The number of drug addicts in Beijing has maintained an average annual growth rate of 11 percent for the past five years — just a little behind the nation's 15 percent growth rate, said Yi Yang, deputy captain of the narcotics corps of the Beijing public security bureau.

The latest figure went beyond 25,800 this year, while the country has more than 2.58 million on the record, Yi told China Daily.

Liu Yuejin, director of the narcotics control bureau of the Ministry of Public Security, told China Daily earlier this week, "Where there is one drug addict on the record, there are at least four at large."

Pang Helei, a spokesperson for the railway police, released the latest figures amid a joint anti-drug campaign with the narcotics corps of Beijing public security bureau at the Beijing South Railway Station on June 26, the International Day Against Drug Abuse and Illicit Trafficking.

"You see, this is what Ecstasy looks like. And that is the famous 'ice,'" explained an anti-drug officer to a father holding a 3-year-old girl in his arms.
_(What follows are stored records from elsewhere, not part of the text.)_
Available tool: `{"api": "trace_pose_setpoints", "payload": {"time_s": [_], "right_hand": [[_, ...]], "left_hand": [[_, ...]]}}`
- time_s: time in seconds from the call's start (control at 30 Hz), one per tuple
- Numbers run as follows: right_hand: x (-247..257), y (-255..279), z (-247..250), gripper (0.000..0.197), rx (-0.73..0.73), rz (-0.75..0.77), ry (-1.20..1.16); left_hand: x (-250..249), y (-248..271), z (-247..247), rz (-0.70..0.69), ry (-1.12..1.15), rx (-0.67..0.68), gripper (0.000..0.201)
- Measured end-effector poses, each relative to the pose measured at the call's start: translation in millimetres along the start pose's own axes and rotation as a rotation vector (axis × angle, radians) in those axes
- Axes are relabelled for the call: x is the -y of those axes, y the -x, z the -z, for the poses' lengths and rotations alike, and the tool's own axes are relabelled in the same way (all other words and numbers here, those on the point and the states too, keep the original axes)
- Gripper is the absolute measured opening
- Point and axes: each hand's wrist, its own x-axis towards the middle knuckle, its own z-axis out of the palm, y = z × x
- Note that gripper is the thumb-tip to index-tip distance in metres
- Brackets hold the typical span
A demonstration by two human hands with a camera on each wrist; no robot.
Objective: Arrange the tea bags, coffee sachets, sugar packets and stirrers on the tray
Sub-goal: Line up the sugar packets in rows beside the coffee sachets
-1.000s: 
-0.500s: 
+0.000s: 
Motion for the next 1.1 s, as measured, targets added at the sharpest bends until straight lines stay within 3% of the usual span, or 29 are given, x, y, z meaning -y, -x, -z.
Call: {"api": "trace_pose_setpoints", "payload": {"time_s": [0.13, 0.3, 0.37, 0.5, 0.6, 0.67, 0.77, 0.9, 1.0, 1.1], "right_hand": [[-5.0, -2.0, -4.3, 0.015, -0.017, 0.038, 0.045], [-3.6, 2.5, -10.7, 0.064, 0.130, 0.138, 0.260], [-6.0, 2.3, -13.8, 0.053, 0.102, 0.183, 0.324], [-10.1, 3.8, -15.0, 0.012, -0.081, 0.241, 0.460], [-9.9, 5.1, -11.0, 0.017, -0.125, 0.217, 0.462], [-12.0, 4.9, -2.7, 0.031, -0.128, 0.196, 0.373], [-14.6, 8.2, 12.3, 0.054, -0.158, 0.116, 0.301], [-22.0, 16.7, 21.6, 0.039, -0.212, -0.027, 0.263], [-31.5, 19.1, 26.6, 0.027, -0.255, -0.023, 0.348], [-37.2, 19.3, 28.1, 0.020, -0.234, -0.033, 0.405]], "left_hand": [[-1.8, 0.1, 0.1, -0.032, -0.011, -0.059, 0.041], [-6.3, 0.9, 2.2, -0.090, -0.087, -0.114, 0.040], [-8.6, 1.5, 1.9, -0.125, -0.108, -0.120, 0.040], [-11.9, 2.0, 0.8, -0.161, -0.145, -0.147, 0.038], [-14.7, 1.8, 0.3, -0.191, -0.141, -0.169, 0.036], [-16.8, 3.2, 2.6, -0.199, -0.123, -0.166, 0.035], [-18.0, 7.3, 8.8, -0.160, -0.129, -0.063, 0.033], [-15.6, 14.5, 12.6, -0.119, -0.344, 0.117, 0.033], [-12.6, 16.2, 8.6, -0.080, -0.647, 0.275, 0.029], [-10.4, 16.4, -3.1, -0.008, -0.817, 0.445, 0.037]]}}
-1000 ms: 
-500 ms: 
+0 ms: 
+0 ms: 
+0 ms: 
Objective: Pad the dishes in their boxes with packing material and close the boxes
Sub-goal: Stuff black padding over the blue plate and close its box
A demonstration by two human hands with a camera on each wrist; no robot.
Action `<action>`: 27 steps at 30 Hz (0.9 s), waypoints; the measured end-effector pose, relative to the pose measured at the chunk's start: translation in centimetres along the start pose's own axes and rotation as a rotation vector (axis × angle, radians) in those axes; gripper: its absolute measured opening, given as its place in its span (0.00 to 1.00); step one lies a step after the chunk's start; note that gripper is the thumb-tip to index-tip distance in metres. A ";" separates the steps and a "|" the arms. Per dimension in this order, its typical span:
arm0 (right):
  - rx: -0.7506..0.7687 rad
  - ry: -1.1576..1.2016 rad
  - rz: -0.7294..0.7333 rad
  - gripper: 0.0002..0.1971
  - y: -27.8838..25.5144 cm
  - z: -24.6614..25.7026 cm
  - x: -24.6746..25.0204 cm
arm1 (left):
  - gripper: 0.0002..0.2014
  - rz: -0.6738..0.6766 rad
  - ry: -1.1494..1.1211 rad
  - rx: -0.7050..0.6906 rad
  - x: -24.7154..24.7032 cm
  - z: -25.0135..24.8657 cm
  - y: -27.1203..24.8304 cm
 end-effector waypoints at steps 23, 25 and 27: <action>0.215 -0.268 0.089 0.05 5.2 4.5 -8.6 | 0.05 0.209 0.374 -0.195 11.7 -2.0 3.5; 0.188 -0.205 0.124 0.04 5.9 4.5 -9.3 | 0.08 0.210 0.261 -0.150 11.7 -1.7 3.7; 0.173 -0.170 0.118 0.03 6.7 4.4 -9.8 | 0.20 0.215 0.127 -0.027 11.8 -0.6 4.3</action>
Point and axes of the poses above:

Man-made samples of 13 drugs, from opium and heroin to the more-obscure methaqualone and triazolam, were displayed in a small rectangular wooden box to passengers.

The officer said the samples were exactly the same as real drugs, except that they were harmless.

"I would never touch drugs, whether I saw the samples or not," said the father, surnamed Li, in a rush to catch a train. "But it helps to see what they look like."

By June 24, the capital's railway police, with extended bureaus in Shandong, Shanxi, Hebei and Henan provinces and Tianjin municipality, have captured 22 alleged drug dealers, with 84.29 grams of various drugs confiscated, according to the official report.

During an inspection this week of the local anti-drug campaigns in Beijing, Guo Shengkun, head of the Ministry of Public Security who chairs the National Narcotics Control Commission, urged a "people's war" on drugs to join all social forces, including volunteers and social workers, to stop the spread of drugs.

Li Wenjun, a professor specializing in drug research at Chinese People's Public Security University, said: "The Ministry of Public Security is pretty good at cracking down on drug-related crimes. That does reduce the supply of drugs.

"But when it comes to controlling the market's need for drugs, the core in narcotics control, it's way beyond the ministry's capability. We need all of society to fight drugs."